30 in 7 challenge – a tool to help you be a healthier you

More fibre, that’s the message, but shall we get more specific…

Consuming more varied fibre sources, is going to help the diversity of the beneficial bacteria in out gut microbiome!

I am excited to share with you a tool that is easy to use and can really help you have better health, and awareness of better health in a week!

What’s the gut microbiome?

So, I have blogged and spoken quite a bit about our gut garden, but just in case you haven’t heard much about the gut microbiome, or need some myths busted (because let’s face it there can be such a thing as information overload) here is a run through. 

We are made up of trillions of bacterial and human cells, and if we take red blood cells out of the equation, we are more bacteria than we are human! Bacteria can be great and helpful to us for the most part, but there are also pathogenic bacteria (weeds), and if we encourage the weeds to thrive, our bodies will suffer.

The gut (digestive tract, intestines) is populated by a bacterial community, which is termed the gut microbiome. I call it the gut garden, because if we help a variety of flowers (beneficial bacteria) to grow and thrive, and do not support the weeds we will have overall better health. 

So what?

Hippocrates suggested “all disease begins in the gut”, so you could say this is not actually new information. But the science of what makes the best gut microbiome community for health is still new and we are just beginning to understand.

 Best way I think is to look at the parts of the world where people are thriving in good health and think about what they are doing, also we do know that variety is key.

Be wary of any strong health claims with probiotics. I think they are going to be, and some are extremely helpful in many cases. But we need to have the foundations of health first (remember no magic pills) and throwing even a high strength varied probiotic into a field of weeds is going to do nothing. 

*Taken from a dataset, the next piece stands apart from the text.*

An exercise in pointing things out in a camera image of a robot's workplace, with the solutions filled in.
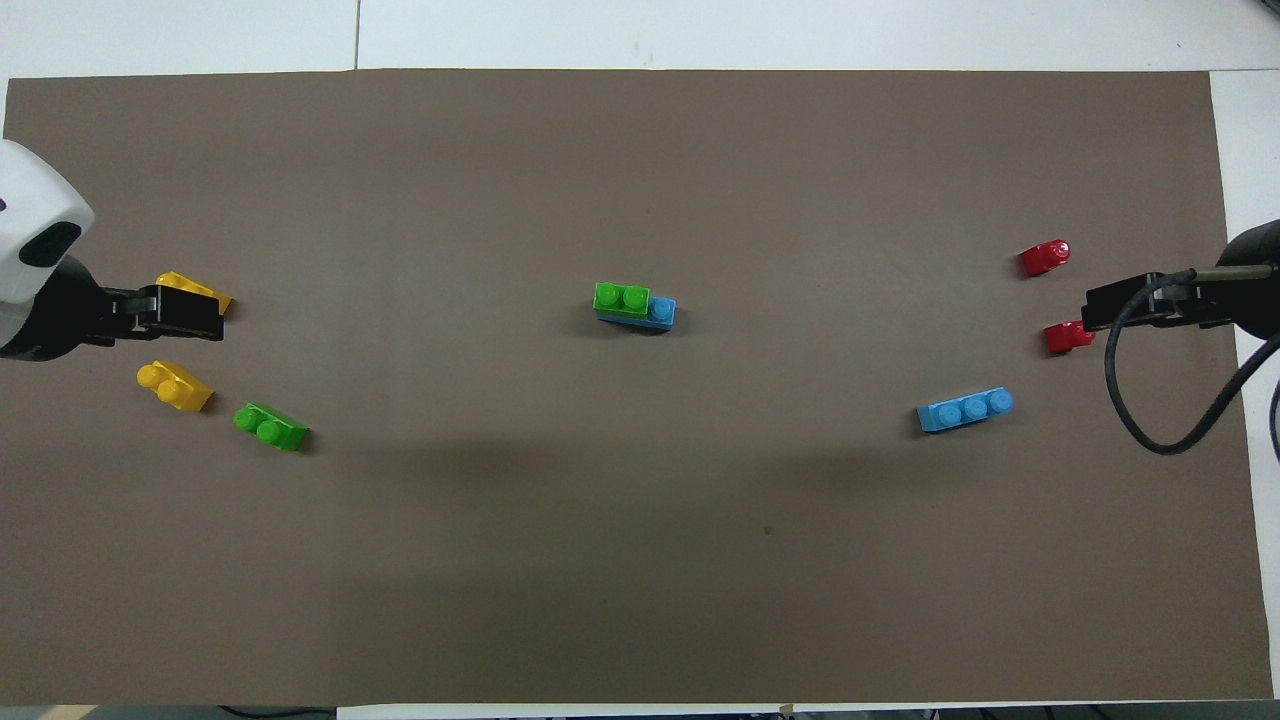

In the UK, adults and older adults are doing better than the younger generation with the 5 a day, but it isn’t enough, we are still not meeting the minimum fibre guidelines of reducing risk of disease. Having a few veggies, and generally the same types daily, is common to our British daily habits, but it doesn’t seem to be enough. Don’t worry it is so much easier than you think. Read on…

Why do I need to increase diversity?

Increasing the diversity of flowers in your gut is associated with all of these:

  • A healthy microbiome is important in determining if we develop cancer or not 
  • Reduces risk significantly of acid reflux and heartburn
  • Improves mood and can significantly improve depression/symptoms
  • Decreases risk of heart disease and diabetes type 2
  • Having a healthy diverse microbiome, more likely to be healthy weight
  • Reduces risk of common colds and flu as boosts immunity
  • Associated with reducing inflammation – reducing inflammatory illness and disease
  • May have implications in preventing dementia 
  • Associated with quicker recovery from exercise or illness
  • Supportive for great skin and healthy hair, nails etc. 

In short, a healthy diverse microbiome will not only form the overall picture of our future health, but also impact on the way we feel, look and perform. 

So, what can you do?

Firstly, plan and shop to include a range of veggies, beans, nuts and seeds into your week.

Secondly, download the free 30 in 7 challenge sheet, and each day note the whole food fibre sources – vegetables, fruits, nuts, seeds, beans, pulses. You cannot write the same food twice. 

Aim for 30 in 7 and you will know you are well on your way to supporting a healthy microbiome. If you are mid-way through the week and you notice that you are repeating sources and are having difficulty completing, try and include a few different sources e.g. buy a tin of chickpeas and add into a salad/curry or stir fry, buy a few different veggies and experiment or make a big pan of soup with a variety of veggies included. 

Our taste buds, develop and change, try a new veggie a week, and roast and stir fry adding flavours such as Tamari, lemon juice and sea salt to your greens can make a big difference to the taste.